*** Begin section ***

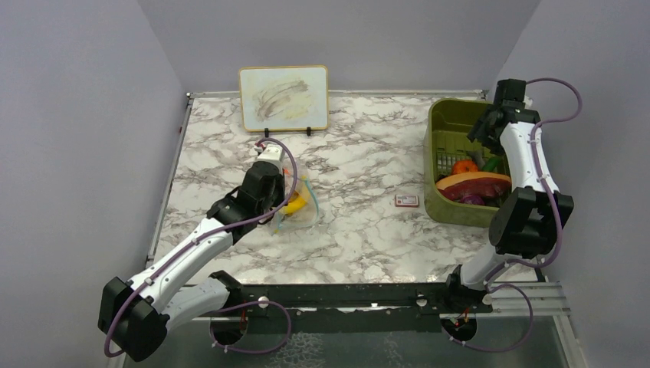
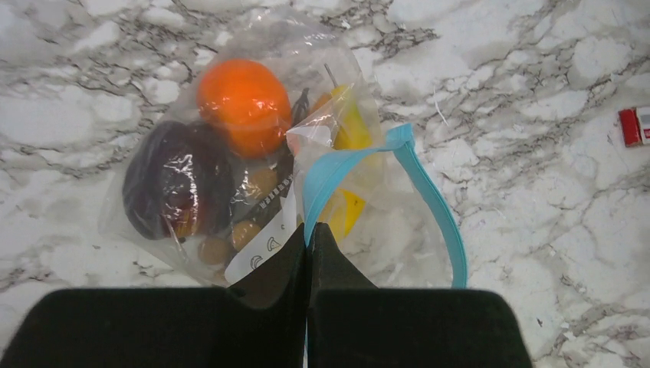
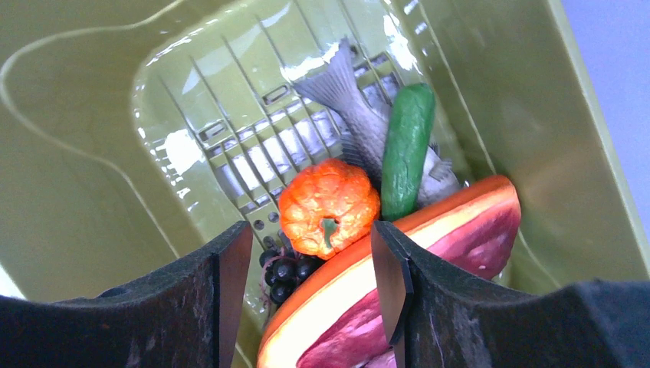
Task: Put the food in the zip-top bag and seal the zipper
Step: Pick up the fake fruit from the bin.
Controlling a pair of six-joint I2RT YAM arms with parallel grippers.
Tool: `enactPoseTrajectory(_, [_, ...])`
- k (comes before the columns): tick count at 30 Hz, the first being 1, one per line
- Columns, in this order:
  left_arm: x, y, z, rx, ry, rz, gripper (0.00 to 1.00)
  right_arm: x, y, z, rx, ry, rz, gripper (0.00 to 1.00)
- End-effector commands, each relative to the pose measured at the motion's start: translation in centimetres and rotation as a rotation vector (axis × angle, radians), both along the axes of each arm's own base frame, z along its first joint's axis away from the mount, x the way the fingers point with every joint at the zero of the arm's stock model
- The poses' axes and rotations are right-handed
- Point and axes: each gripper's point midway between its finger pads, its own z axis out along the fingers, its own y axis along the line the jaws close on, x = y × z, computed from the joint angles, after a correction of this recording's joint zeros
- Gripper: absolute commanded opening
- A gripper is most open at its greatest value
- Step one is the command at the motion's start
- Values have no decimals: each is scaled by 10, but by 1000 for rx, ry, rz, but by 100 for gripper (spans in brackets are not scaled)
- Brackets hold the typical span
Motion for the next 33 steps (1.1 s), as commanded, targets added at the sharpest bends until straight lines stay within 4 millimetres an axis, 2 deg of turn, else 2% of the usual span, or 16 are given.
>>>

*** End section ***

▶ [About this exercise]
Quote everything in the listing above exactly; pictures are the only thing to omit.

▶ [Response for this exercise]
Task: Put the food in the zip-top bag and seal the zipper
Step: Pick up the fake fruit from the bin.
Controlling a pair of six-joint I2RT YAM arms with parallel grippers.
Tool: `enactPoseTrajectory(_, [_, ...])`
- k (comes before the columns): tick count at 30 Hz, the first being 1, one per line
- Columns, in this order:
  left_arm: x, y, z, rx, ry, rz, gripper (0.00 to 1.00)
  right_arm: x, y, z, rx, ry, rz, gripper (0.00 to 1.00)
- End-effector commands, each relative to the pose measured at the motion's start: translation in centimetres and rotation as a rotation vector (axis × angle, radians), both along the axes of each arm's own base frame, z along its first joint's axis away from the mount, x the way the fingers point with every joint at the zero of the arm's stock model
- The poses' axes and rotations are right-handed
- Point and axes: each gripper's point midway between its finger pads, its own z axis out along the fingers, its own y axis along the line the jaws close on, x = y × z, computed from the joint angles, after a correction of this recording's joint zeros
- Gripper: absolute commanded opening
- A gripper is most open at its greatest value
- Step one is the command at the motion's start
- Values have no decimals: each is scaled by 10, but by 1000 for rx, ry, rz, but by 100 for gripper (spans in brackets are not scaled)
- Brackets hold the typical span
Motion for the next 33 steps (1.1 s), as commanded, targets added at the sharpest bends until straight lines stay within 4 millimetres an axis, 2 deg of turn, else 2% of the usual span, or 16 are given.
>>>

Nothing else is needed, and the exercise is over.